FINRA claimed that Allen’s actions violated Japanese securities law, constituting a violation of FINRA rules. According to the Executive Vice President of FINRA’s Office of Fraud Detection and Market Intelligence, “individuals who are registered with FINRA are expected to observe high ethical standards…regardless of where securities are listed.” In settling the matter, Allen neither admitted nor denied the charges but signed a letter consenting to the entry of FINRA's findings. FINRA maintained that although Allen is no longer registered or associated with a FINRA member, he remains subject to FINRA’s jurisdiction because the alleged actions transpired before his registration was terminated.

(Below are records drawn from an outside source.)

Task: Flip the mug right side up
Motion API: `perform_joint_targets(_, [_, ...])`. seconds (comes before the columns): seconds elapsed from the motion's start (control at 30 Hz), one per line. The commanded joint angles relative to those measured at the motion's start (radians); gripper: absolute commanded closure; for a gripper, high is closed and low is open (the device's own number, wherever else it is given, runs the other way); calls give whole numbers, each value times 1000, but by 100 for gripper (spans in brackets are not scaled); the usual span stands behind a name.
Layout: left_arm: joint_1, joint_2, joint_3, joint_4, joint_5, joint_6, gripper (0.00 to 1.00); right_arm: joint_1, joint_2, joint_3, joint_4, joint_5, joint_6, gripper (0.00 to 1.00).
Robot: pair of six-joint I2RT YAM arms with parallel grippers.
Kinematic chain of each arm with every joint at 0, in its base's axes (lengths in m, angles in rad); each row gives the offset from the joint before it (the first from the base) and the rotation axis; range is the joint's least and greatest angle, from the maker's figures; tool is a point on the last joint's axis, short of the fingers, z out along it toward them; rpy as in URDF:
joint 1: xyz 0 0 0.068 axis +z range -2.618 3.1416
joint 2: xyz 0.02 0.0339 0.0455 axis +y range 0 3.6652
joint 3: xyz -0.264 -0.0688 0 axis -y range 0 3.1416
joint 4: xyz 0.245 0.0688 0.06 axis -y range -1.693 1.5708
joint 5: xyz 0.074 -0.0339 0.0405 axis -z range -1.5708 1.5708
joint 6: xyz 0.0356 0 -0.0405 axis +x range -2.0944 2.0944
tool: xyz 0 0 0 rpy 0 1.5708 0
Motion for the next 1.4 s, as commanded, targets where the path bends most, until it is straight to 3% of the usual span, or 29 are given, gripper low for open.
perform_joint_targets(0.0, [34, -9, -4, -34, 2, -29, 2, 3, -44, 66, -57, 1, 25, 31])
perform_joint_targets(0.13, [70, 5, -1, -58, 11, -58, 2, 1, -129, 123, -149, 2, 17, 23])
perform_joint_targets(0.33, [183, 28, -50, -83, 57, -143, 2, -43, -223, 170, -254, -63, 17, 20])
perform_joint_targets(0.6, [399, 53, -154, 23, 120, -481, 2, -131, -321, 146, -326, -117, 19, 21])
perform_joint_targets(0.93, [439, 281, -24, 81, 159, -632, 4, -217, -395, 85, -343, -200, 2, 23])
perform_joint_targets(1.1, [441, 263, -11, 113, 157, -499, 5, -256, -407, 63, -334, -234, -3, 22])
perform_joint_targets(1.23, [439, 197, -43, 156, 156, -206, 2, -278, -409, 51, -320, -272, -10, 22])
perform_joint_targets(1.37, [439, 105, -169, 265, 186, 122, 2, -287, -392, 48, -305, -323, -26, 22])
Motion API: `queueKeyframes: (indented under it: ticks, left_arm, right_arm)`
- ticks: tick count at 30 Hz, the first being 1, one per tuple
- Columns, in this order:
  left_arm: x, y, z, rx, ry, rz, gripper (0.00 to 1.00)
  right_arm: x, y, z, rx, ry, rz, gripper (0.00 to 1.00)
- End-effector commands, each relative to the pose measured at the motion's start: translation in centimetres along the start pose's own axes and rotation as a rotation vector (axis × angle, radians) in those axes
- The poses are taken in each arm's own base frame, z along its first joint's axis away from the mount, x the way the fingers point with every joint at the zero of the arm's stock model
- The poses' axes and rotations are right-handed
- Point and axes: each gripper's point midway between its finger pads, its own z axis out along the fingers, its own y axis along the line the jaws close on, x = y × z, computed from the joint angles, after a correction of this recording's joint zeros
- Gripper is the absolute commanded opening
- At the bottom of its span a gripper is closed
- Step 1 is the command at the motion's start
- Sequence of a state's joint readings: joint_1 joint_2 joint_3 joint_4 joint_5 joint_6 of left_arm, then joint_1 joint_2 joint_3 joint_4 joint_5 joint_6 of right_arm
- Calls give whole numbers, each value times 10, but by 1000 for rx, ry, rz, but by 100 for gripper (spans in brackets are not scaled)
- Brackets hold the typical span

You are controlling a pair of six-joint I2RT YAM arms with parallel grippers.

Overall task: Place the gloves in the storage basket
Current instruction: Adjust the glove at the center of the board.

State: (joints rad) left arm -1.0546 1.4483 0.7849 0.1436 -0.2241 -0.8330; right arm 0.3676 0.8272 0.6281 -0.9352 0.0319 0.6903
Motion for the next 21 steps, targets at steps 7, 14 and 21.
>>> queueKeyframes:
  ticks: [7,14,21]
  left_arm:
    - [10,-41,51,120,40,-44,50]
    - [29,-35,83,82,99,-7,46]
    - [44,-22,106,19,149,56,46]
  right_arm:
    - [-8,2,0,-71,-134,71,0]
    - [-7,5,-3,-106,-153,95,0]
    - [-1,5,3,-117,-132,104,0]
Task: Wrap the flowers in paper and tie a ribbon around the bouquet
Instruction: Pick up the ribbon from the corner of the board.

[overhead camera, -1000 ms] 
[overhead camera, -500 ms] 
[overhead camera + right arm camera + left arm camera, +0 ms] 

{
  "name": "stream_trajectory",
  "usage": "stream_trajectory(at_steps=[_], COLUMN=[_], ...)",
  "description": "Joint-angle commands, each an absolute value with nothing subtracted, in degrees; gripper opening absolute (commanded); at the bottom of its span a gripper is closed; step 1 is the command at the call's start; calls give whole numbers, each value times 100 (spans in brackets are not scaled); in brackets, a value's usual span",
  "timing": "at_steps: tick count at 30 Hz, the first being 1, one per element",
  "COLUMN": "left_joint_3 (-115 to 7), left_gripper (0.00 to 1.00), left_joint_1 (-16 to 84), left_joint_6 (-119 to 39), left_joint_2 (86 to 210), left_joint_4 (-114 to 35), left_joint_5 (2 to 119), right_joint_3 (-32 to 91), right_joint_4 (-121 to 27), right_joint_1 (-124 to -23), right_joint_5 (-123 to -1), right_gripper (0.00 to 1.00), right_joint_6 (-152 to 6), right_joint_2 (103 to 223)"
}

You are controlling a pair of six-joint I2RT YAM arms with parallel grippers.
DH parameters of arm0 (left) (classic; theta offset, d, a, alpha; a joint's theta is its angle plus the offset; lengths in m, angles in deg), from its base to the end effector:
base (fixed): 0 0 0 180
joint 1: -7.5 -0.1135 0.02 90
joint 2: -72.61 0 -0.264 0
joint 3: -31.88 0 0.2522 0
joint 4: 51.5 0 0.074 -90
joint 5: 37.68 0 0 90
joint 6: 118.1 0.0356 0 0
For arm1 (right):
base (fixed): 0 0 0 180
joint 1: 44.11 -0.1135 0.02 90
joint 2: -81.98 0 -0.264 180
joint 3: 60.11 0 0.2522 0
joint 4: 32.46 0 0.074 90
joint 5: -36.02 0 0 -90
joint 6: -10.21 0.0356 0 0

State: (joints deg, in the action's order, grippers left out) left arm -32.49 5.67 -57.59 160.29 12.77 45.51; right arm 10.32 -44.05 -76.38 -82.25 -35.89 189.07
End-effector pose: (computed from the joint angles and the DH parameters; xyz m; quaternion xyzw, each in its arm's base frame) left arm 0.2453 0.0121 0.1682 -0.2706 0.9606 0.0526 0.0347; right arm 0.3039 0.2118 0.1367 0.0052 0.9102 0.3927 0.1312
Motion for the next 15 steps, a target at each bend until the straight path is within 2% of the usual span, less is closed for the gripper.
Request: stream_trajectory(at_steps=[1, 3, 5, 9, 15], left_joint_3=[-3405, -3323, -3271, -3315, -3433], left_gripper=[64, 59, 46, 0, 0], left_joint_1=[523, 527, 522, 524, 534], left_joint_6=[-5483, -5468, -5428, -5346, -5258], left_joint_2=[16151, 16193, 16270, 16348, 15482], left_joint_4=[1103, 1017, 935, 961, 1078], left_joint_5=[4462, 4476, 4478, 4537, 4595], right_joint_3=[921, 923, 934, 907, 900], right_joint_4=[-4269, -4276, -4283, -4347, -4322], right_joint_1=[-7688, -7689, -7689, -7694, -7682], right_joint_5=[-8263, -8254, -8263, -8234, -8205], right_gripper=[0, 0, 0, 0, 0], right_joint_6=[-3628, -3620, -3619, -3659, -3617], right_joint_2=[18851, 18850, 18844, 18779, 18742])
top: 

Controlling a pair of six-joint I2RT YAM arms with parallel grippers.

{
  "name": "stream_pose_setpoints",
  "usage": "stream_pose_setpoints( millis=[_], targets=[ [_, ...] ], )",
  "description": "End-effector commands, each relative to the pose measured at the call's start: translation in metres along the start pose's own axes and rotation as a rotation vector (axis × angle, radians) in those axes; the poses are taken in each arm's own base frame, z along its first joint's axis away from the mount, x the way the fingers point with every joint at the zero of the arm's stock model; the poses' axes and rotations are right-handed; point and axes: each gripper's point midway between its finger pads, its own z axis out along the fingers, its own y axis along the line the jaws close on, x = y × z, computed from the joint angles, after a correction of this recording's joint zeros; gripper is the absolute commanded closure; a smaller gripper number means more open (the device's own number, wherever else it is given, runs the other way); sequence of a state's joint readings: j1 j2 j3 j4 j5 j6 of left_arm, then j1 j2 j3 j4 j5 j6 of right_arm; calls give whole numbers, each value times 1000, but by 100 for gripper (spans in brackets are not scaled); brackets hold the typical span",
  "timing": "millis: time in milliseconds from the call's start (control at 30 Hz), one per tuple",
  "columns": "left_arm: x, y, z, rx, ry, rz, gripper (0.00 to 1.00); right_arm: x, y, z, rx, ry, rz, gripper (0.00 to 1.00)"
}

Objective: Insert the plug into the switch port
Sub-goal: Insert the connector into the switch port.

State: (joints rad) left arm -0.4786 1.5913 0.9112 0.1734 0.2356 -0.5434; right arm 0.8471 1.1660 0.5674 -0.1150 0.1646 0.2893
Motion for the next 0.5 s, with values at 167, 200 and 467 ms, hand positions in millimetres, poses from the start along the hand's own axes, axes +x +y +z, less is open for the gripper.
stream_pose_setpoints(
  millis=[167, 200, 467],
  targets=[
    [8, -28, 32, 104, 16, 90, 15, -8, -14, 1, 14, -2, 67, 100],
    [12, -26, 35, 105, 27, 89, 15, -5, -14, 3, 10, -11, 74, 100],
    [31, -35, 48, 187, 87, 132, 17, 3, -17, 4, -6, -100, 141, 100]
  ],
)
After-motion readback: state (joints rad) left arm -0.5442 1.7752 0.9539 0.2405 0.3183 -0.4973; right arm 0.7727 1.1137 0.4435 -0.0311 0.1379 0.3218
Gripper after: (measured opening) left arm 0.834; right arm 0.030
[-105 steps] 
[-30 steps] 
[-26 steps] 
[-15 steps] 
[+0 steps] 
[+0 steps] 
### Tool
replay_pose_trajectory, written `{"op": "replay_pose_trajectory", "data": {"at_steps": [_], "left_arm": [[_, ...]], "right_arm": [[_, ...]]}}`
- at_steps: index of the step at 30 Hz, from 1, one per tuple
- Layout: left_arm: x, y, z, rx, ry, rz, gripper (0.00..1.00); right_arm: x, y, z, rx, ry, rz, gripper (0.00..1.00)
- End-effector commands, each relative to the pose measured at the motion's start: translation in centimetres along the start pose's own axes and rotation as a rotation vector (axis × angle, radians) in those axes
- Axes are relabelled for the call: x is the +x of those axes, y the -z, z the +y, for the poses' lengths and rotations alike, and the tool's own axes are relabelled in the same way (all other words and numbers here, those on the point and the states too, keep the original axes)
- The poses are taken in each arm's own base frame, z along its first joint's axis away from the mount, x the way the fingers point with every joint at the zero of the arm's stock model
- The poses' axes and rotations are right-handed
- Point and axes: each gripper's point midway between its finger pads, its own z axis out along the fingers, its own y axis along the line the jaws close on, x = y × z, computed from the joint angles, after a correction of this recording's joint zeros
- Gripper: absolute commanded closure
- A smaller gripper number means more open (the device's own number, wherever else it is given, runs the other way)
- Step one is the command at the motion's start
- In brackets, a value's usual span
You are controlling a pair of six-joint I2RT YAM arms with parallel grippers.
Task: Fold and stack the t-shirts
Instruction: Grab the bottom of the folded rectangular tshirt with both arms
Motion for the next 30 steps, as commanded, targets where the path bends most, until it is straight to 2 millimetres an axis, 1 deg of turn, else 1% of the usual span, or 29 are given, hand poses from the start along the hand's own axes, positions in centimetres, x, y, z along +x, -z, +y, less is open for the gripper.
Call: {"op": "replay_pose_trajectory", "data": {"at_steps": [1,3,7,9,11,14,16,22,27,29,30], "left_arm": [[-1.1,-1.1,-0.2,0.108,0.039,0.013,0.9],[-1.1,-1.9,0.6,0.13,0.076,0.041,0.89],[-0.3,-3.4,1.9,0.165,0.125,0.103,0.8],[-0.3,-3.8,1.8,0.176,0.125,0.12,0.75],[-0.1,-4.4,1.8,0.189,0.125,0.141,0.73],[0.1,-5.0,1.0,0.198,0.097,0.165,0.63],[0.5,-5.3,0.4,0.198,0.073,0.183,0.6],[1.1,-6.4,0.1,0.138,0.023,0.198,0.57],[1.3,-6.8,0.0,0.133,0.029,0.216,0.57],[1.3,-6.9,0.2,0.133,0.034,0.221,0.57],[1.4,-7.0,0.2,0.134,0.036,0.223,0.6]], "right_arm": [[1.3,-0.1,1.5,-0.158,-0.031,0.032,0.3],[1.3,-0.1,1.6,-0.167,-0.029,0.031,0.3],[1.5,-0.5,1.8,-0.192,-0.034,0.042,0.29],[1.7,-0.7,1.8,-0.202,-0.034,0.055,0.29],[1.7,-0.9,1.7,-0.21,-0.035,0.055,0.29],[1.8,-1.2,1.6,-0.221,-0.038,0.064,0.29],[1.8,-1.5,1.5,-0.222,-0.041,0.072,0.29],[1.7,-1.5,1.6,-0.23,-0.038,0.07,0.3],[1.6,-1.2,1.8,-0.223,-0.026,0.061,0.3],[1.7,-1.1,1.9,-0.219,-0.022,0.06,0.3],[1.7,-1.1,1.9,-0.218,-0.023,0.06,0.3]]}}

FINRA alleged that Allen created a short position in Tokyo Electric Power Company (traded as TEPCO on the Tokyo Stock Exchange) by placing orders in September 2010 using a firm proprietary trading account from New York City. FINRA alleged that Allen created the short position after receiving nonpublic information from a consultant who knew that Tokyo Electric Power Company was planning a secondary public offering, to be underwritten by Japanese broker-dealer Nomura Securities Co. Ltd. FINRA alleged that Allen used the inside information to trade in TEPCO shares starting September 15, 2010, reaping the benefits when TEPCO publicly announced the secondary offering on September 29, 2010. After the announcement, Allen covered his short position on October 1, 2010, illegally profiting both himself and First New York Securities LLC by approximately $206,000.